**Directions:**
Copy exactly, and only, the lines that start at the line containing "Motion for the" and end at the last line of the material below.

**Exercise data:**
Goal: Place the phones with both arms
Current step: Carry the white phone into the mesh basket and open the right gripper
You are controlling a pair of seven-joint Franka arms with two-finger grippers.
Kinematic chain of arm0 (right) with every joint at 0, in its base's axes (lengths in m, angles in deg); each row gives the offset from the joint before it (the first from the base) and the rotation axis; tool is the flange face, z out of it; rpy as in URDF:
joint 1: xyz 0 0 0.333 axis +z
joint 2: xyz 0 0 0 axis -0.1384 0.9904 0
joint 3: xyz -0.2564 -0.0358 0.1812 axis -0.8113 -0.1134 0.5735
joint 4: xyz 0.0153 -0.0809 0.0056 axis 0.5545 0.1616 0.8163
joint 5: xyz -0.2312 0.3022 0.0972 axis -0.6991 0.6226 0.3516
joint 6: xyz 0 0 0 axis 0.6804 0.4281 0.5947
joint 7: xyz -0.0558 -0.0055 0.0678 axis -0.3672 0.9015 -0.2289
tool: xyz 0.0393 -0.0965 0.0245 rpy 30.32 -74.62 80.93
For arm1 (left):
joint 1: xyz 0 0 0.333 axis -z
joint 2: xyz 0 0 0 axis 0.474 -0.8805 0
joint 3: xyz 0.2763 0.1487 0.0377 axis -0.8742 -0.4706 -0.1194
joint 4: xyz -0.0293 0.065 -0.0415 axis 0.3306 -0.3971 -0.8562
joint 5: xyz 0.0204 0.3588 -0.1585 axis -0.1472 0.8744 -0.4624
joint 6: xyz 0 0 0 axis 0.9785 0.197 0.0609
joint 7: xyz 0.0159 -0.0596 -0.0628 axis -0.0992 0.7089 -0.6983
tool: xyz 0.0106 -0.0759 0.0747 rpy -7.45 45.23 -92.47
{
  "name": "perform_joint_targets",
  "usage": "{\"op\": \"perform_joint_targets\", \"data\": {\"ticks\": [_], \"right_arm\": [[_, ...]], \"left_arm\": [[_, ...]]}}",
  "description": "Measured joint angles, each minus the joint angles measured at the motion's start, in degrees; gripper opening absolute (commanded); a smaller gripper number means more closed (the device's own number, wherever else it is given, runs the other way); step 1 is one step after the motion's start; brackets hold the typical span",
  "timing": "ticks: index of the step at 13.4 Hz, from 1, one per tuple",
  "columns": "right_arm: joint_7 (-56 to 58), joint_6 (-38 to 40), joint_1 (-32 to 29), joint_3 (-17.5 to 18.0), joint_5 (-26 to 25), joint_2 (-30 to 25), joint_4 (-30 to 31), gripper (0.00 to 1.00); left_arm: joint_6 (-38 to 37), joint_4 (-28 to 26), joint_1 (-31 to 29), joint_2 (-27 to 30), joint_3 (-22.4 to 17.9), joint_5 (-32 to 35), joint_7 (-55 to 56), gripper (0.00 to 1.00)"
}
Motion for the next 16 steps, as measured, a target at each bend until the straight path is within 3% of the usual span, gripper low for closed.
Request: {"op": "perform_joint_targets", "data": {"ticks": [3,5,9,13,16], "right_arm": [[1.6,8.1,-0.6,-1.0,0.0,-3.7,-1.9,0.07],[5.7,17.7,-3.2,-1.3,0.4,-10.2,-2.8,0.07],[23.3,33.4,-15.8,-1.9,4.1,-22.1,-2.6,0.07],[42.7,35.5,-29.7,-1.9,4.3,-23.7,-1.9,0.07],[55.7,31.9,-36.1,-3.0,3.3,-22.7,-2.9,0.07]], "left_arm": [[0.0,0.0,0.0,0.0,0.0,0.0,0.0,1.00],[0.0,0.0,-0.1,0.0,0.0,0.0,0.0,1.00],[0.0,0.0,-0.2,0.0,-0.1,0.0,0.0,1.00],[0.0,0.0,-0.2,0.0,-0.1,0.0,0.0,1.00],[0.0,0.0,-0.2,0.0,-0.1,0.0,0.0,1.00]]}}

**Exercise response:**
Motion for the next 16 steps, as measured, a target at each bend until the straight path is within 3% of the usual span, gripper low for closed.
Request: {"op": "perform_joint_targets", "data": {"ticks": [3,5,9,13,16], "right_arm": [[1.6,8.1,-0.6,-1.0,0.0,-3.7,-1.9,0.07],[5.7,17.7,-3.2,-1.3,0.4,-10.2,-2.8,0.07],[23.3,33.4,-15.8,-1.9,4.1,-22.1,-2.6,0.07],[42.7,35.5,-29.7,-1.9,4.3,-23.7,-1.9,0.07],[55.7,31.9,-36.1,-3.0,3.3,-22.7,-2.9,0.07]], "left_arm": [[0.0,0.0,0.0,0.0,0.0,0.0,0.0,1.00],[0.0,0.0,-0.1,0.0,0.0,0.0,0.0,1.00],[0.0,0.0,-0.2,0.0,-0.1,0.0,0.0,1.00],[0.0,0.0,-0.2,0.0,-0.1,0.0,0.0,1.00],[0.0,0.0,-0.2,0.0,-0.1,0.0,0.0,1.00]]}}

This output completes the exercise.